# Aim of the task:
What is needed is each line of the data below that holds the string "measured".

= = = = = = =

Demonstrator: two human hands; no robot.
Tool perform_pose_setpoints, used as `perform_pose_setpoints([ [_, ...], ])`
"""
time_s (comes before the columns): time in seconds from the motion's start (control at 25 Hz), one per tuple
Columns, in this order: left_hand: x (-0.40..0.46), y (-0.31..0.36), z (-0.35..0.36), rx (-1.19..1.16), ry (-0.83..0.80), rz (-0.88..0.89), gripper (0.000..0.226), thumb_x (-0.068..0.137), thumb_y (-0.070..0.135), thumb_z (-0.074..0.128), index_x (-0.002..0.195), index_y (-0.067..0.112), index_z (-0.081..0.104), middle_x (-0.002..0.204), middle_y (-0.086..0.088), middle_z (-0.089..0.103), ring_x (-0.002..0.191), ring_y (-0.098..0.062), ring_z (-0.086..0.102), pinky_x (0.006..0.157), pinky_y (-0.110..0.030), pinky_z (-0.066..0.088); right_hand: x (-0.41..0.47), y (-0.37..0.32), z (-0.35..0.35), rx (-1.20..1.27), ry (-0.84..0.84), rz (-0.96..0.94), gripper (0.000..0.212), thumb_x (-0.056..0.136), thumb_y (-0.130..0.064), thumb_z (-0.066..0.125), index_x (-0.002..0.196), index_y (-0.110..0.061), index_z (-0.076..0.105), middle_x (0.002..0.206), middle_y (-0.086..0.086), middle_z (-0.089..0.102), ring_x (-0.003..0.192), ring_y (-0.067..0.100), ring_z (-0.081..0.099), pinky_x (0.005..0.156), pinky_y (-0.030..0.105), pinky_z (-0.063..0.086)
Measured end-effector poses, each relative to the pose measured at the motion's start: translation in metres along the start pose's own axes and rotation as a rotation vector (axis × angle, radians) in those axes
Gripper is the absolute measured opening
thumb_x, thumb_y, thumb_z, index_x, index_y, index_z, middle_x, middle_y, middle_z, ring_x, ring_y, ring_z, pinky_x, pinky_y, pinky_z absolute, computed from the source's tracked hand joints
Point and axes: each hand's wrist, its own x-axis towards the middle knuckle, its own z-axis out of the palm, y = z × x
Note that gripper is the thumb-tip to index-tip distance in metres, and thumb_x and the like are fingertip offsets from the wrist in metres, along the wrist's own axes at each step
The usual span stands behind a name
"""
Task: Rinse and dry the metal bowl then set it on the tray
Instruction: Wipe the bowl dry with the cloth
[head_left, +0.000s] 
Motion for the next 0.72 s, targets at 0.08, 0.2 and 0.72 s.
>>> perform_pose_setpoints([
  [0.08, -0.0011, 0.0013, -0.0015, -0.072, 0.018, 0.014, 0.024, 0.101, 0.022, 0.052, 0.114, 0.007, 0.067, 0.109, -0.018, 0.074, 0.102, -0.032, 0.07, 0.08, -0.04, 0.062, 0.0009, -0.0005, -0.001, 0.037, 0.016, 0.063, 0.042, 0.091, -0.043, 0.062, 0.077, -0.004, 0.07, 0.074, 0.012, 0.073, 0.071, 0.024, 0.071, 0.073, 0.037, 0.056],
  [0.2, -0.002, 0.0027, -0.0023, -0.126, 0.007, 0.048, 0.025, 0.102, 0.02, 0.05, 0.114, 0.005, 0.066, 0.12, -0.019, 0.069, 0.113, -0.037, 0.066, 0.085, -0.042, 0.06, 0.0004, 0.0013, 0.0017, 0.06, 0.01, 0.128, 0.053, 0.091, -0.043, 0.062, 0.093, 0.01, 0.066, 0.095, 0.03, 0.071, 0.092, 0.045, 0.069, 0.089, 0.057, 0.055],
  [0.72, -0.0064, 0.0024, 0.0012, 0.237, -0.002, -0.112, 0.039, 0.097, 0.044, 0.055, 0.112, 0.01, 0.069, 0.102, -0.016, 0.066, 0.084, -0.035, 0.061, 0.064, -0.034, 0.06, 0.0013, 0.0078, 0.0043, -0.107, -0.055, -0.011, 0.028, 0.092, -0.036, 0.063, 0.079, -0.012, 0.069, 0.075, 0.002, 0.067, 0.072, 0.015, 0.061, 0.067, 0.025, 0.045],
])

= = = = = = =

# Solution for this exercise:
Measured end-effector poses, each relative to the pose measured at the motion's start: translation in metres along the start pose's own axes and rotation as a rotation vector (axis × angle, radians) in those axes
Gripper is the absolute measured opening

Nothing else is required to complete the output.